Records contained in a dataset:
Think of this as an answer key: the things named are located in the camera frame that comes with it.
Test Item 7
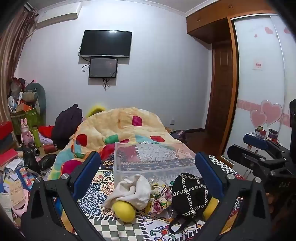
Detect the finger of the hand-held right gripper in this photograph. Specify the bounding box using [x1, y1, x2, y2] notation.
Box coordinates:
[227, 144, 289, 179]
[243, 133, 292, 160]

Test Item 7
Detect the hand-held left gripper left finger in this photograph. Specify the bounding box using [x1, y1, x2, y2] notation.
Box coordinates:
[21, 151, 104, 241]

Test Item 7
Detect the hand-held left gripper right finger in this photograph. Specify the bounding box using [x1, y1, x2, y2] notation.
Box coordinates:
[195, 152, 272, 241]

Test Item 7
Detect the black chain-trimmed bag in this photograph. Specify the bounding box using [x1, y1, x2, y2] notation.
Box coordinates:
[168, 173, 212, 233]

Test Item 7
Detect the white cloth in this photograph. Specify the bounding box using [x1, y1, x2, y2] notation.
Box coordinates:
[102, 174, 152, 210]

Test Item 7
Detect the clear plastic storage box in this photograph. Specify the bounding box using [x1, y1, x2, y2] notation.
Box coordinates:
[113, 142, 204, 186]

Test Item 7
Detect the floral cloth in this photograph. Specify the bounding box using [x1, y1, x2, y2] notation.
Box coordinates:
[144, 181, 173, 215]

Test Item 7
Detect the small pink heart sticker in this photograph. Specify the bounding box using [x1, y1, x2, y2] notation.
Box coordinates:
[250, 109, 268, 128]

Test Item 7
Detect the patterned bed sheet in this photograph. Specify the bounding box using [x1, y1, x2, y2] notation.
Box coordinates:
[76, 148, 245, 241]

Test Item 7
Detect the large pink heart sticker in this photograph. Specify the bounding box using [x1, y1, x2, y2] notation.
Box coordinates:
[261, 100, 283, 127]

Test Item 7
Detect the patchwork quilt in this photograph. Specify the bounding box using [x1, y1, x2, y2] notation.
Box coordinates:
[48, 107, 186, 232]

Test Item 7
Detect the black plastic bag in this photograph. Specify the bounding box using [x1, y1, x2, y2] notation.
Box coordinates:
[22, 146, 57, 175]

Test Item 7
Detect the dark clothing pile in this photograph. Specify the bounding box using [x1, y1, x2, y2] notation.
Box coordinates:
[51, 104, 83, 149]

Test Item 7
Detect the wardrobe with sliding doors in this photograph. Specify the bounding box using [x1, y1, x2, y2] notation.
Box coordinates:
[228, 9, 296, 168]

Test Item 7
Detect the red cloth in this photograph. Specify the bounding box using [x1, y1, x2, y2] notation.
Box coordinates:
[38, 125, 55, 139]

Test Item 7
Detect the brown wooden door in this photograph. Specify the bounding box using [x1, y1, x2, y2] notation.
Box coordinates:
[204, 43, 235, 140]

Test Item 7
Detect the yellow fuzzy item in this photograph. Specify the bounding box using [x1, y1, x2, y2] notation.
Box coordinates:
[86, 105, 105, 118]

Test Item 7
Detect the green bottle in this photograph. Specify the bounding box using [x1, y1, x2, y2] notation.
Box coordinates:
[32, 126, 42, 148]

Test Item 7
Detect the pink rabbit toy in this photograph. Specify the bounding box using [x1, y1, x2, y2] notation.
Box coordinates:
[20, 118, 33, 147]

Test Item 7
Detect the pile of books and papers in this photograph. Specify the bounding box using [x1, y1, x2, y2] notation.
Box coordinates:
[0, 158, 36, 210]

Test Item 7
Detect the green cardboard box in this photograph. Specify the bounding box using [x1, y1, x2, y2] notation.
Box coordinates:
[11, 107, 43, 135]

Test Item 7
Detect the red book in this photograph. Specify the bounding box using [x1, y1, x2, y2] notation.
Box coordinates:
[0, 148, 19, 166]

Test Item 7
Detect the grey-green plush toy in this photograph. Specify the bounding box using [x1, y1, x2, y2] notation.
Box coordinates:
[24, 82, 46, 117]

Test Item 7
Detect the red box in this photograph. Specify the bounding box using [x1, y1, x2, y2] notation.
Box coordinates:
[0, 121, 13, 141]

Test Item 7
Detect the wooden overhead cabinet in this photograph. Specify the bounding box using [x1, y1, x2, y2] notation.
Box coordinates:
[186, 10, 277, 45]

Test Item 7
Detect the brown striped curtain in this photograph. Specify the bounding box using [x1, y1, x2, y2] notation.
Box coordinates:
[0, 7, 39, 122]

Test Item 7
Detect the white air conditioner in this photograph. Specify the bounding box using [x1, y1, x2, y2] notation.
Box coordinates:
[36, 3, 82, 29]

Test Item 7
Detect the black camera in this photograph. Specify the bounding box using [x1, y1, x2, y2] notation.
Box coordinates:
[27, 141, 41, 156]

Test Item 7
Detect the television cable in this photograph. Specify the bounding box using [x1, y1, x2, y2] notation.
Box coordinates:
[81, 57, 91, 73]

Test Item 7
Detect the small wall-mounted monitor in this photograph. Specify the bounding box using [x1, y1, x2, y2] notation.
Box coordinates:
[88, 58, 119, 79]

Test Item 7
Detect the wall-mounted black television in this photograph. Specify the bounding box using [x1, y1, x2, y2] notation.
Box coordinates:
[79, 30, 133, 58]

- _ASSIGNMENT_
Copy each line above exactly, with no images.

- _SOLUTION TO THIS TASK_
Think of this as an answer key: the things named are located in the camera frame that comes with it.
Test Item 7
Detect the finger of the hand-held right gripper in this photograph. Specify the bounding box using [x1, y1, x2, y2] notation.
Box coordinates:
[227, 144, 289, 179]
[243, 133, 292, 160]

Test Item 7
Detect the hand-held left gripper left finger in this photograph. Specify the bounding box using [x1, y1, x2, y2] notation.
Box coordinates:
[21, 151, 104, 241]

Test Item 7
Detect the hand-held left gripper right finger in this photograph. Specify the bounding box using [x1, y1, x2, y2] notation.
Box coordinates:
[195, 152, 272, 241]

Test Item 7
Detect the black chain-trimmed bag in this photograph. Specify the bounding box using [x1, y1, x2, y2] notation.
Box coordinates:
[168, 173, 212, 233]

Test Item 7
Detect the white cloth in this photograph. Specify the bounding box using [x1, y1, x2, y2] notation.
Box coordinates:
[102, 174, 152, 210]

Test Item 7
Detect the clear plastic storage box in this photograph. Specify the bounding box using [x1, y1, x2, y2] notation.
Box coordinates:
[113, 142, 204, 186]

Test Item 7
Detect the floral cloth in this photograph. Specify the bounding box using [x1, y1, x2, y2] notation.
Box coordinates:
[144, 181, 173, 215]

Test Item 7
Detect the small pink heart sticker in this photograph. Specify the bounding box using [x1, y1, x2, y2] notation.
Box coordinates:
[250, 109, 268, 128]

Test Item 7
Detect the patterned bed sheet in this photograph. Specify the bounding box using [x1, y1, x2, y2] notation.
Box coordinates:
[76, 148, 245, 241]

Test Item 7
Detect the large pink heart sticker in this photograph. Specify the bounding box using [x1, y1, x2, y2] notation.
Box coordinates:
[261, 100, 283, 127]

Test Item 7
Detect the patchwork quilt in this photograph. Specify the bounding box using [x1, y1, x2, y2] notation.
Box coordinates:
[48, 107, 186, 232]

Test Item 7
Detect the black plastic bag in this photograph. Specify the bounding box using [x1, y1, x2, y2] notation.
Box coordinates:
[22, 146, 57, 175]

Test Item 7
Detect the dark clothing pile in this photograph. Specify the bounding box using [x1, y1, x2, y2] notation.
Box coordinates:
[51, 104, 83, 149]

Test Item 7
Detect the wardrobe with sliding doors in this photograph. Specify the bounding box using [x1, y1, x2, y2] notation.
Box coordinates:
[228, 9, 296, 168]

Test Item 7
Detect the red cloth in this photograph. Specify the bounding box using [x1, y1, x2, y2] notation.
Box coordinates:
[38, 125, 55, 139]

Test Item 7
Detect the brown wooden door in this photograph. Specify the bounding box using [x1, y1, x2, y2] notation.
Box coordinates:
[204, 43, 235, 140]

Test Item 7
Detect the yellow fuzzy item in this photograph. Specify the bounding box using [x1, y1, x2, y2] notation.
Box coordinates:
[86, 105, 105, 118]

Test Item 7
Detect the green bottle in this photograph. Specify the bounding box using [x1, y1, x2, y2] notation.
Box coordinates:
[32, 126, 42, 148]

Test Item 7
Detect the pink rabbit toy in this photograph. Specify the bounding box using [x1, y1, x2, y2] notation.
Box coordinates:
[20, 118, 33, 147]

Test Item 7
Detect the pile of books and papers in this photograph. Specify the bounding box using [x1, y1, x2, y2] notation.
Box coordinates:
[0, 158, 36, 210]

Test Item 7
Detect the green cardboard box in this photograph. Specify the bounding box using [x1, y1, x2, y2] notation.
Box coordinates:
[11, 107, 43, 135]

Test Item 7
Detect the red book in this photograph. Specify the bounding box using [x1, y1, x2, y2] notation.
Box coordinates:
[0, 148, 19, 166]

Test Item 7
Detect the grey-green plush toy in this photograph. Specify the bounding box using [x1, y1, x2, y2] notation.
Box coordinates:
[24, 82, 46, 117]

Test Item 7
Detect the red box in this photograph. Specify the bounding box using [x1, y1, x2, y2] notation.
Box coordinates:
[0, 121, 13, 141]

Test Item 7
Detect the wooden overhead cabinet in this photograph. Specify the bounding box using [x1, y1, x2, y2] notation.
Box coordinates:
[186, 10, 277, 45]

Test Item 7
Detect the brown striped curtain in this photograph. Specify the bounding box using [x1, y1, x2, y2] notation.
Box coordinates:
[0, 7, 39, 122]

Test Item 7
Detect the white air conditioner in this photograph. Specify the bounding box using [x1, y1, x2, y2] notation.
Box coordinates:
[36, 3, 82, 29]

Test Item 7
Detect the black camera in this photograph. Specify the bounding box using [x1, y1, x2, y2] notation.
Box coordinates:
[27, 141, 41, 156]

Test Item 7
Detect the television cable in this photograph. Specify the bounding box using [x1, y1, x2, y2] notation.
Box coordinates:
[81, 57, 91, 73]

Test Item 7
Detect the small wall-mounted monitor in this photograph. Specify the bounding box using [x1, y1, x2, y2] notation.
Box coordinates:
[88, 58, 119, 79]

Test Item 7
Detect the wall-mounted black television in this photograph. Specify the bounding box using [x1, y1, x2, y2] notation.
Box coordinates:
[79, 30, 133, 58]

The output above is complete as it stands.